Roda de conversa sobre desigualdade racial que seria mediada por brancos é cancelada

 Por Rubens Alves Veríssimo

Imagem: Divulgação


Patos de Minas possui uma população estimada de aproximadamente 170 mil habitantes segundo dados do IBGE. A economia do município gira basicamente em torno da produção agrícola e pecuária da região de modo que a indústria é, senão integralmente, pelo menos majoritariamente dependente dos produtores da região. Da mesma forma, grande parte cultura da cidade é voltada para o novo modo caipira de ser: sertanejo universitário estourando nas caixas JBL e caminhonetes, estas financiadas em planos de baixos juros como se fossem para uso de trabalho, mas que são pilotadas para uso recreativo. 

Em uma época especial do ano, todo esse ecossistema se encontra em frenesi para celebrar a capital nacional do milho. Organiza-se uma festa que se pretende popular, mas que segrega aqueles que não podem pagar o ingresso dando a eles uma semana de shows e apresentações gratuitos; na outra semana, o local exclusivo para quem pode pagar, é palco de “artistas” de maior relevância (e cachê) nacional, e como não poderia deixar de ser, os hinos dos sertanejos em eterno processo de graduação celebram o orgulho de ser patense.

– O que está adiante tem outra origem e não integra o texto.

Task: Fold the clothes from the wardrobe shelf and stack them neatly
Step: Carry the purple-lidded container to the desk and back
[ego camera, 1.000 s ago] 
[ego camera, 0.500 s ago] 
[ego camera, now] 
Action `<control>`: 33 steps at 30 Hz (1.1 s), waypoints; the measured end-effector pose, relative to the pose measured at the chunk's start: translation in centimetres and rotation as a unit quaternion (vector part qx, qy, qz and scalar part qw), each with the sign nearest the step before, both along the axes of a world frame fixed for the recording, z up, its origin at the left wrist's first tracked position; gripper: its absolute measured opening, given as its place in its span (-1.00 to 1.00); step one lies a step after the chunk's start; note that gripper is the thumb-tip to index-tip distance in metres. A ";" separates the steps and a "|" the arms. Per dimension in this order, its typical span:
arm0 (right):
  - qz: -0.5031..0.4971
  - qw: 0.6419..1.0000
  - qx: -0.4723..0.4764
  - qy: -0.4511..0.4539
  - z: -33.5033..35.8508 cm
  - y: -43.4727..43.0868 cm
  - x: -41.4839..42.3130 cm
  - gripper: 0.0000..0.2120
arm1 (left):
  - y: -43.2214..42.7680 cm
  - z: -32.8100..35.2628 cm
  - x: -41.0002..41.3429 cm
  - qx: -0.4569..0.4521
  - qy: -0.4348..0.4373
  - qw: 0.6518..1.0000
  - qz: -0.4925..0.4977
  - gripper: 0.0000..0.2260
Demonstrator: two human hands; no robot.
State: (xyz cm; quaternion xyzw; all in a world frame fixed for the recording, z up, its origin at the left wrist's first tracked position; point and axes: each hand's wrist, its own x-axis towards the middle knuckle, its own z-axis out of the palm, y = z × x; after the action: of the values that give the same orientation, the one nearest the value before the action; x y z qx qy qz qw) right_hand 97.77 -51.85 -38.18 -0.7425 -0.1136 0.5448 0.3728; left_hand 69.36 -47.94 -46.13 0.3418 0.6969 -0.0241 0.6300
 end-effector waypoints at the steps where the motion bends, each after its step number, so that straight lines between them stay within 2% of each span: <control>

Em consonância com a economia dependente do campo que indica aversão ao novo e ao diferente está a ausência de diversidade na cidade. Não há mal algum em ter um mercado agropecuário pujante, o problema está na dependência que não permite industrialização diversa ou desenvolvimento de outros mercados que tornem a economia mais dinâmica.

Em episódio recente, a Prefeitura de Patos de Minas decidiu organizar uma roda de conversa a respeito da desigualdade no mundo do trabalho intitulado “Diálogos de Consciência e Carreira”, um esforço para conscientizar, orientar e (talvez?) ouvir os sujeitos vítimas da disparidade social que é perpetuada em nosso país. Um gesto louvável, não fosse uma pequena pedra no caminho que a própria administração do município colocou e tropeçou: as palestrantes eram todas brancas. E o debate que aconteceria amanhã, justamente durante a programação da Semana Municipal da Consciência Negra, por pessoas ditas competentes e escolhidas a dedo por um Executivo que grita a plenos pulmões sua atenção aos pedidos e necessidades da população, não soube montar uma equipe com pessoas três pessoas pretas em um município com aproximadamente 170 mil habitantes.

Por sorte, ou obviedade, a roda de conversa precisou ser cancelada e o mérito é todo de integrantes dos movimentos negros patenses, que não se calaram perante tamanho absurdo.

Esse evento não causa estranheza, uma vez que reflete a incompetência para lidar com o preconceito racial que o nosso país insiste em negar, além da falta de interesse para com as pautas raciais. O episódio em que a Ministra Aniele Franco teve que fazer uma lista indicando profissionais competentes pretos para trabalharem na Pasta de Simone Tebet, pois essa estava tendo “dificuldades” em encontrar tais pessoas, ainda é recente na memória de quem é racializado; já não se pode garantir o mesmo em relação aos brancos, em especial, às três palestrantes brancas que aceitaram ensinar sobre desigualdade aos pretos patenses.

O domínio do mercado por apenas um segmento, a cultura e o turismo da cidade que giram em torno de uma festa anual monotemática, a classe política que apresenta as mesmas proposições de sempre e tem nos bastidores os mesmos atores, tudo isso conversa diretamente com a falta de interesse ao combate ao racismo patense diário. Aqueles que são protagonistas desde quando a cidade era um brejo, ainda querem ser protagonistas hoje.

A ação proposta pela Secretaria de Desenvolvimento Social (SMDS) vai de encontro ao slogan da atual gestão municipal que escreve “O futuro já começou”. Indago como construir o novo cultivando o mesmo pensamento mesquinho e comportamento racista de privar o preto de protagonizar? Porém, talvez realmente estejam construindo o futuro como querem e, como sempre foi, o preto não terá voz política nele.


Rubens Alves Veríssimo é biólogo, escritor, músico e servidor público em Patos de Minas.